The start of construction of the Gateway Tunnel Project in 2023.
Susan Watts/Office of the Governor Kathy Hochul
The Trump administration on Friday began sending refunds for the Gateway tunnel project after a federal appeals court on Thursday refused to overturn a decision forcing it to do so.
The Gateway Development Commission, which oversees the project, said it received its first disbursement of the $205 million it is owed from the feds late Friday, for a total of $30 million. However, he said construction still remains paused after it was halted on Feb. 6.
“We have received an initial disbursement of $30 million from the federal government and expect to receive the full $205 million in reimbursement funds,” GDC said in a statement late Friday. “Construction remains paused for now and we are working with our contractors to plan how to use these funds most effectively and get workers back to work to resume some construction as soon as possible.”

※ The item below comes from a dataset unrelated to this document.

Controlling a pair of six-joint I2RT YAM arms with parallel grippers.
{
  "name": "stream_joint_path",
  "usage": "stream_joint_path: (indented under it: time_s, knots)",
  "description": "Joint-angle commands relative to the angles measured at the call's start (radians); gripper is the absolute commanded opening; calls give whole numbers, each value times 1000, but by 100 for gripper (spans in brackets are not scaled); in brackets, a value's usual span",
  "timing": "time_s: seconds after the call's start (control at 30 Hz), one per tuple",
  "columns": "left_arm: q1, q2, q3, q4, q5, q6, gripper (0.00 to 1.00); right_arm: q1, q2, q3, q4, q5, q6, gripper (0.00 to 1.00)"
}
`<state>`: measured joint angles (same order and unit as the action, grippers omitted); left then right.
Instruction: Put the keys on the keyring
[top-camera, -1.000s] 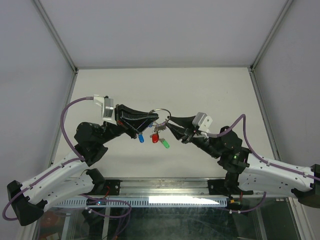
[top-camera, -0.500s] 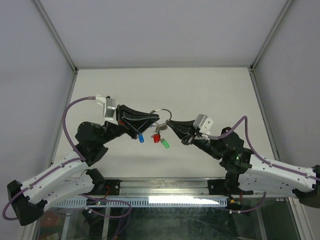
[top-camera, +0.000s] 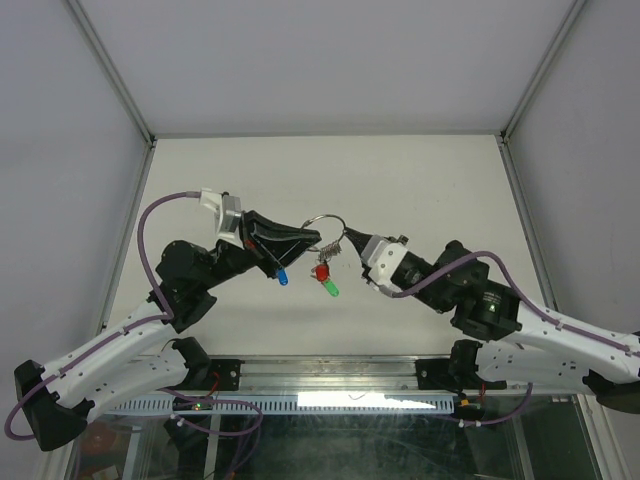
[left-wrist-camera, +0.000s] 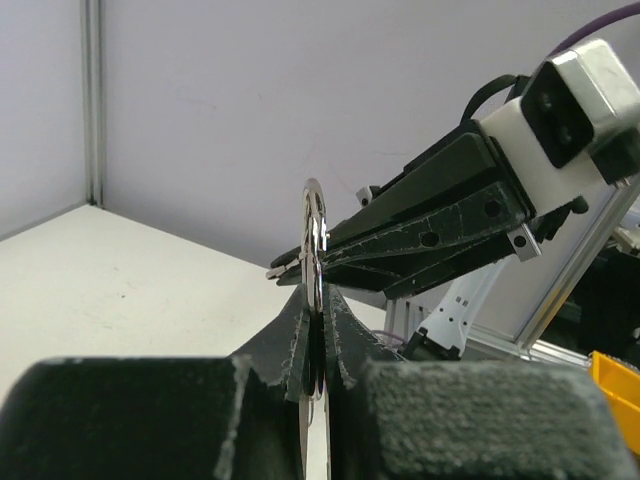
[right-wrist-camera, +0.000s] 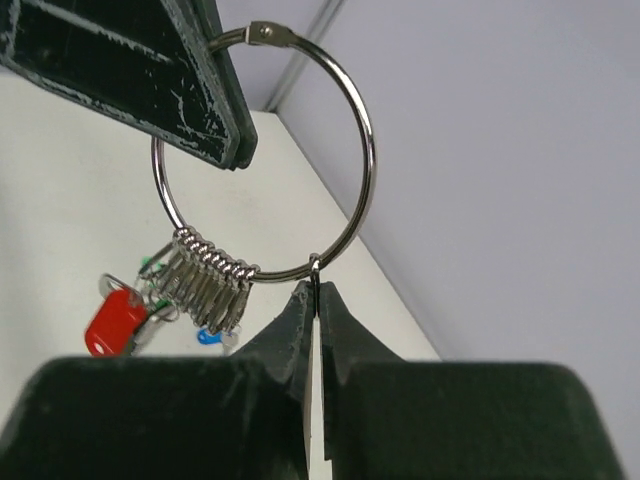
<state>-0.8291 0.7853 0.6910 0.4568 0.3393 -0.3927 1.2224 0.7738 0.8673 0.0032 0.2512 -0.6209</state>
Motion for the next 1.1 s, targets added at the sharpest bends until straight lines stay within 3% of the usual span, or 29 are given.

Gov. Kathy Hochul, in a statement, said the feds’ move was a step in the right direction.
“Today we made progress,” he said. “$30 million has finally been released, and a court-ordered report will force transparency on the remaining funds. But the job is not done. Full funding must be restored now.”
Trump administration lawyers first revealed they would begin sending the funds during a state of emergency hearing on Feb. 13, requested by the offices of New York and New Jersey attorneys general Letitia James and Jennifer Davenport in their lawsuit seeking to unfreeze the $205 million in Gateway funds.

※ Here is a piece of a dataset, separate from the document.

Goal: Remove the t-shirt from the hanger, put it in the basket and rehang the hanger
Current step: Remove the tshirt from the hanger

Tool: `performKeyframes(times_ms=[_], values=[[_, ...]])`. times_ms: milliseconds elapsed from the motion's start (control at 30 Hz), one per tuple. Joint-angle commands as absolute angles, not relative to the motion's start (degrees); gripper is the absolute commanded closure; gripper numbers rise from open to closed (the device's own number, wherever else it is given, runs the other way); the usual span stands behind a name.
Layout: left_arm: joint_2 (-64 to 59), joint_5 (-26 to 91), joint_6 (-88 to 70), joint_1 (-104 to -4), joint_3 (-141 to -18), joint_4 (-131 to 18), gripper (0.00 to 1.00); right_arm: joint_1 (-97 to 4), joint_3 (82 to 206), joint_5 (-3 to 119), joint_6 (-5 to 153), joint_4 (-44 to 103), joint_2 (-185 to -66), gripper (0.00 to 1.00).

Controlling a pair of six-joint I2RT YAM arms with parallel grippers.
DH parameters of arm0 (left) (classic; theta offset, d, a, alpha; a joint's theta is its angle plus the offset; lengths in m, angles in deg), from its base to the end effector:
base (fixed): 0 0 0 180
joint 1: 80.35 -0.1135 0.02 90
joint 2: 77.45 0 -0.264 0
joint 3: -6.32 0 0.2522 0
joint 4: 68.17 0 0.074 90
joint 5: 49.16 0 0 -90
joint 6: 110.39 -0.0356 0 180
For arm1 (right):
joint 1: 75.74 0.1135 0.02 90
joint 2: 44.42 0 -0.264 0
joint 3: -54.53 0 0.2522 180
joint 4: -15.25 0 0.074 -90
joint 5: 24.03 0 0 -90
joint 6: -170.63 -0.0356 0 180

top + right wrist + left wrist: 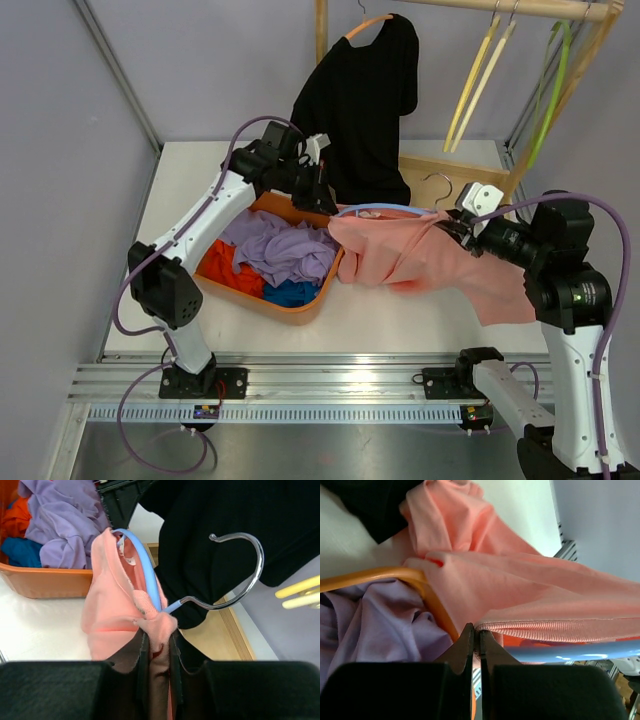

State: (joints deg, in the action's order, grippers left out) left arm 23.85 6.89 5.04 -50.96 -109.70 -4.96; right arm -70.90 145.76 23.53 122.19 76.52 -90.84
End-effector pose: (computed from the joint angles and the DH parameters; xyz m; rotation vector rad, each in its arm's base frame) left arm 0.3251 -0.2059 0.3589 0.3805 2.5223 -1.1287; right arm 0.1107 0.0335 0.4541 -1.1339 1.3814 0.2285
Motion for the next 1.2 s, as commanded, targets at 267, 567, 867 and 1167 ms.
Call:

Trump administration lawyers said during the hearing that some federal refunds will begin arriving at the GDC next Tuesday. The judge in the case, U.S. District Judge Jeannette Vargas, ordered the feds to report the status of their disbursement of the funds by Feb. 17.

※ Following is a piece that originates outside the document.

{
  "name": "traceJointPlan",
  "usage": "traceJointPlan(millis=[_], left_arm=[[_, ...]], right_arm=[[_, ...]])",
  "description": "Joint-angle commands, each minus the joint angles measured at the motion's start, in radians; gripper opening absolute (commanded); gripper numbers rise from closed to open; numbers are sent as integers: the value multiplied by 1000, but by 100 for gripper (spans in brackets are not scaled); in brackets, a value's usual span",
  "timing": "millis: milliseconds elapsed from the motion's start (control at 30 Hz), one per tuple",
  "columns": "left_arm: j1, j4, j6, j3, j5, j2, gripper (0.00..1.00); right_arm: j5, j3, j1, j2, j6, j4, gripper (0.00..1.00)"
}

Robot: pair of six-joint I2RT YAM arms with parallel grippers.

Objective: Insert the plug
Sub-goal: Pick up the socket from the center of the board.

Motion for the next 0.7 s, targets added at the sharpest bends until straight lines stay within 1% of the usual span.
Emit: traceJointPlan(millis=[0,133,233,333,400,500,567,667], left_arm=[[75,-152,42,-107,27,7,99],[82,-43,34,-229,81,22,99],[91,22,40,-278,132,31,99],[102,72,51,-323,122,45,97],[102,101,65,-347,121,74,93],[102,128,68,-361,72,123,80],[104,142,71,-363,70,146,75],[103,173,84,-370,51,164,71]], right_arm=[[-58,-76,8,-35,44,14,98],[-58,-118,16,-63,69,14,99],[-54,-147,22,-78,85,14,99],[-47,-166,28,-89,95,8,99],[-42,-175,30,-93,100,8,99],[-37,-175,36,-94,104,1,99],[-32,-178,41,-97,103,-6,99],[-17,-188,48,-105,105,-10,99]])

Friday’s hearing came after the Second Circuit Court of Appeals declined on Feb. 12 to take up the Trump administration’s appeal to overturn Vargas’ Feb. 6 ruling ordering the funds to be unfrozen for a two-week period. In effect, that means the feds must immediately disburse the money they began withholding in October.
“The court’s order is now in effect and the federal government must immediately release funds for the Hudson Tunnel Project,” James said in a statement Thursday night. “This administration never had the authority to freeze these funds, and no longer has any excuse to delay them. We look forward to full compliance with the court order and prompt delivery of the funds necessary to keep workers on the job and keep this critical project moving forward.”
Instead of accepting the Trump administration’s appeal, the Second Circuit remanded the case to a motions panel, which is not expected to meet until the week of February 23 at the earliest.
Work on the project has been halted since Feb. 6, when the GDC exhausted a line of credit it had used to keep construction moving forward since October. Since then, 1,000 workers spread across five construction sites have been left without work.
James and Davenport’s joint lawsuit argued that a prolonged work stoppage would cause serious harm to both states and that the funding freeze was illegal because it was based on Trump’s desire for political retaliation against Democrats rather than any violation of the law.
GDC filed a separate lawsuit in the Court of Federal Claims, alleging the feds breached the contract by withholding the funds. The judge in the case on Monday scheduled oral arguments for March 12.
Gateway is a $16 billion project to build a new rail tunnel under the Hudson River between New York and New Jersey, intended to replace the crumbling North River Tunnel.
The two-tube passage, which carries hundreds of thousands of travelers between the two states each weekday, is in urgent need of replacement after 116 years of use and severe storm damage caused by Hurricane Sandy in 2012. Therefore, if the new tunnel is not built, the existing tubes will be increasingly in danger of closing, an event that would hamper travel between the Empire and Garden states, as well as throughout the Northeast.
USDOT first froze funding in October, citing the need to review the project’s compliance with new diversity, equity and inclusion (DEI) rules. GDC officials say they have answered questions from the feds about their contracts with women- and minority-owned businesses.